On y croise surtout de jeunes garçons ou des étudiants venus en groupes organisés par des institutions islamiques.

Dès les premières salles, le visiteur est plongé dans les ruines de Khorramshahr, ville frontalière du sud-ouest de l'Iran prise par l'armée irakienne le 24 octobre 1980 après des combats acharnés.

Un "simulateur de bombardement" évoque la "guerre des villes". Murs et sols tremblent pendant que le visiteur assiste à une attaque aérienne en milieu urbain.

Des maquettes de raffineries rappellent les attaques réciproques contre les installations pétrolières des belligérants dans le but de saper l'économie de l'adversaire, l'Iran et l'Irak étant tous deux de gros exportateurs d'hydrocarbures.

- Mobilisation -

Le musée évoque aussi la "mobilisation" de la population de tout âge et loue le sacrifice des "martyrs" au front.

Un commentaire en persan, en anglais et en arabe accuse "de nombreux médias occidentaux (d'avoir) non seulement imposé leur programme politique, mais aussi servi de tribune pour le régime irakien" en fermant les yeux sur ses "crimes" comme "l'utilisation d'armes chimiques contre des zones de guerres ou des villes".

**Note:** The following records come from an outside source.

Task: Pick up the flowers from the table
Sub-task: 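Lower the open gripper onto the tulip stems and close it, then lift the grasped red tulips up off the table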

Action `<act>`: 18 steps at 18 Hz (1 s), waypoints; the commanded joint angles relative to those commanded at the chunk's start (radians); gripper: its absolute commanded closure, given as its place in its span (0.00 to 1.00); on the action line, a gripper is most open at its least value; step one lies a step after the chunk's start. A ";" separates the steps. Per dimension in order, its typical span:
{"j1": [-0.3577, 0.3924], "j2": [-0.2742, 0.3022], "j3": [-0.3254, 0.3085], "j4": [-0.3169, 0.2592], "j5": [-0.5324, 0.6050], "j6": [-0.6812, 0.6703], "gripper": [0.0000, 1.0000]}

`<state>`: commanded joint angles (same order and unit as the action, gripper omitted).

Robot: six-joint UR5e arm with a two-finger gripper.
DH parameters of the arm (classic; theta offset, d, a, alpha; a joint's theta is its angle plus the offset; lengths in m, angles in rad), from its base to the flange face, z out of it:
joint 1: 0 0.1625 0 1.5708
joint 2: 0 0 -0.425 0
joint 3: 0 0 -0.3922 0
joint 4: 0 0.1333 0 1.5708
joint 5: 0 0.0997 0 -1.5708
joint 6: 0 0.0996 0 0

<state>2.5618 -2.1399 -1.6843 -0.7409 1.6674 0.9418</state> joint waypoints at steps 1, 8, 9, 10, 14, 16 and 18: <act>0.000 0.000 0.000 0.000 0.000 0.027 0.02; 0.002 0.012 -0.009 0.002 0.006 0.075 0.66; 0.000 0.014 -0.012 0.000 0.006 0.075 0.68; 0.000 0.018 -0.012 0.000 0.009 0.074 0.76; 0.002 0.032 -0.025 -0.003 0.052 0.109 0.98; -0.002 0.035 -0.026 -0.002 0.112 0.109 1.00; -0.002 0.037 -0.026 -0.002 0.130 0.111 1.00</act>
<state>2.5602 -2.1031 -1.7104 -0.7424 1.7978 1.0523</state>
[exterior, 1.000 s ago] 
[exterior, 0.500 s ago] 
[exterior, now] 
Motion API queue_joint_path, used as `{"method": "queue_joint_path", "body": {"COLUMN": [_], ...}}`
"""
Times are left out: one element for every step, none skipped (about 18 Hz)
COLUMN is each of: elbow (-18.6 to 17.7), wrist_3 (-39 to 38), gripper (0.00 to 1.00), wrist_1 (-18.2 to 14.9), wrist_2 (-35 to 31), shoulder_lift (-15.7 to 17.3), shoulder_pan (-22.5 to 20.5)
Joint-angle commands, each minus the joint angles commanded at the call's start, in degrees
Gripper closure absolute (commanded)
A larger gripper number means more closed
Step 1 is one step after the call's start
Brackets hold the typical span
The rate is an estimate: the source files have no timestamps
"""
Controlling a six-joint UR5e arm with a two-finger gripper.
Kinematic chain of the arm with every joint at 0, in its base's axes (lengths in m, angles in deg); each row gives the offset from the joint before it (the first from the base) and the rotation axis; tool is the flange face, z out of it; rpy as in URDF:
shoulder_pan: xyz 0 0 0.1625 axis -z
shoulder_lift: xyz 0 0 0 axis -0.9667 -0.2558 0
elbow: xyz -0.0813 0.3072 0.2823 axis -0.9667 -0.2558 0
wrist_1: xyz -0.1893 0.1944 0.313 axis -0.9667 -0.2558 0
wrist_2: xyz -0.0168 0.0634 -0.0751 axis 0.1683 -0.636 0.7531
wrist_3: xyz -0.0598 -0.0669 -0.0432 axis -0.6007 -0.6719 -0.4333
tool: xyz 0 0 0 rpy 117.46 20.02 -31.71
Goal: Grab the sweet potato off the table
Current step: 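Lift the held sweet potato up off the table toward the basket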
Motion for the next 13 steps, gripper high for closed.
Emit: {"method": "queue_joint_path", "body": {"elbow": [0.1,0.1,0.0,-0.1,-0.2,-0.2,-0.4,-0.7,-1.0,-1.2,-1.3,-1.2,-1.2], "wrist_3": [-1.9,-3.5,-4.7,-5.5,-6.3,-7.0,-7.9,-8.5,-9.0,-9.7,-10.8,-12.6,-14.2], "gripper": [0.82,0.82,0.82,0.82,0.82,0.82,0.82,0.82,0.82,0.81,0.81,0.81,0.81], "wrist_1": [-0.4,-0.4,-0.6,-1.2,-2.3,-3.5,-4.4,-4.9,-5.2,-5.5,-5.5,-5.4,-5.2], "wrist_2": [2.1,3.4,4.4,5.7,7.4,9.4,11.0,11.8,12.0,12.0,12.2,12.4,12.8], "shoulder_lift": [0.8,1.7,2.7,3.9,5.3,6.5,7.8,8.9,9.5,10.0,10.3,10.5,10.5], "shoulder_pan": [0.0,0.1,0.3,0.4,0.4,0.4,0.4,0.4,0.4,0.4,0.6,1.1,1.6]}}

Des montages photographiques rappellent l'appui des Occidentaux, de la plupart des pays arabes et de l'Union soviétique à Saddam Hussein.

Le soutien israélien apporté à l'Iran contre un Irak qu'Israël percevait alors, selon Pierre Razoux, comme "son adversaire le plus dangereux", est en revanche passé sous silence, tout comme les ventes d'armes américaines à Téhéran révélées par l'"Irangate" en 1986. L'Iran est aujourd'hui l'ennemi juré d'Israël.

"Maintenant j'ai une compréhension plus marquée et profonde de la guerre", déclare à la sortie Ali Jafarzadeh, "on luttait contre le monde entier qui soutenait l'Irak et on a résisté pendant huit années".

Alors que le ton monte actuellement entre Téhéran et Washington, qui parle de soutenir un "changement de régime" en Iran, cet étudiant en théologie se dit prêt à participer "sans faute" à un nouveau conflit "pour défendre" son pays.